--- INPUT Enclosed Below ---
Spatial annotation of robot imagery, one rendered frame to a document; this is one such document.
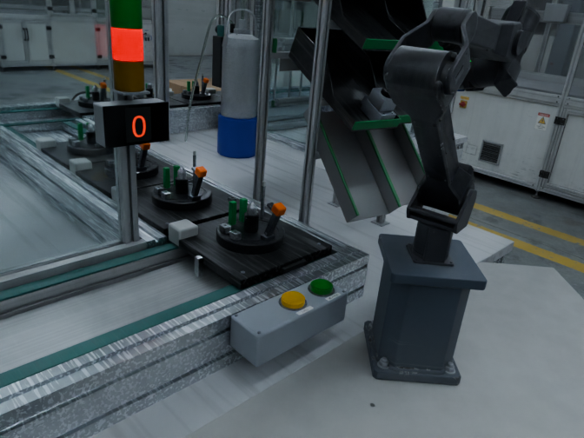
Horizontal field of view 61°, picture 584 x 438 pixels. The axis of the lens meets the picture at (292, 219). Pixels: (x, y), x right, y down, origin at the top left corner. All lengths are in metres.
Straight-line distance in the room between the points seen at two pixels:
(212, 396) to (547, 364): 0.60
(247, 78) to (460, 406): 1.36
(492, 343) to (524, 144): 3.99
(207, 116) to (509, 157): 3.31
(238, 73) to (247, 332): 1.25
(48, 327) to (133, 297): 0.15
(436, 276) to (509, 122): 4.25
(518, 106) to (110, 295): 4.37
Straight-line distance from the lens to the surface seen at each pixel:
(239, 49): 1.86
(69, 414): 0.74
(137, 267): 1.01
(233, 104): 1.90
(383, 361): 0.88
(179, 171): 1.19
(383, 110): 1.10
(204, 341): 0.81
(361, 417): 0.81
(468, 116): 5.15
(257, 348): 0.78
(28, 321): 0.92
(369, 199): 1.17
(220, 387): 0.83
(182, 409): 0.80
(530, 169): 4.96
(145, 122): 0.93
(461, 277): 0.80
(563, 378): 1.03
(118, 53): 0.91
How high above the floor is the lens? 1.42
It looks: 23 degrees down
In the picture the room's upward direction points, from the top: 5 degrees clockwise
--- End of Enclosed INPUT ---
Return the records above verbatim, leaving out images.

- [SOLUTION TO THIS EXERCISE]:
Spatial annotation of robot imagery, one rendered frame to a document; this is one such document.
Horizontal field of view 61°, picture 584 x 438 pixels. The axis of the lens meets the picture at (292, 219). Pixels: (x, y), x right, y down, origin at the top left corner. All lengths are in metres.
Straight-line distance in the room between the points seen at two pixels:
(212, 396) to (547, 364): 0.60
(247, 78) to (460, 406): 1.36
(492, 343) to (524, 144): 3.99
(207, 116) to (509, 157): 3.31
(238, 73) to (247, 332): 1.25
(48, 327) to (133, 297): 0.15
(436, 276) to (509, 122): 4.25
(518, 106) to (110, 295): 4.37
Straight-line distance from the lens to the surface seen at each pixel:
(239, 49): 1.86
(69, 414): 0.74
(137, 267): 1.01
(233, 104): 1.90
(383, 361): 0.88
(179, 171): 1.19
(383, 110): 1.10
(204, 341): 0.81
(361, 417): 0.81
(468, 116): 5.15
(257, 348): 0.78
(28, 321): 0.92
(369, 199): 1.17
(220, 387): 0.83
(182, 409): 0.80
(530, 169): 4.96
(145, 122): 0.93
(461, 277): 0.80
(563, 378): 1.03
(118, 53): 0.91
How high above the floor is the lens? 1.42
It looks: 23 degrees down
In the picture the room's upward direction points, from the top: 5 degrees clockwise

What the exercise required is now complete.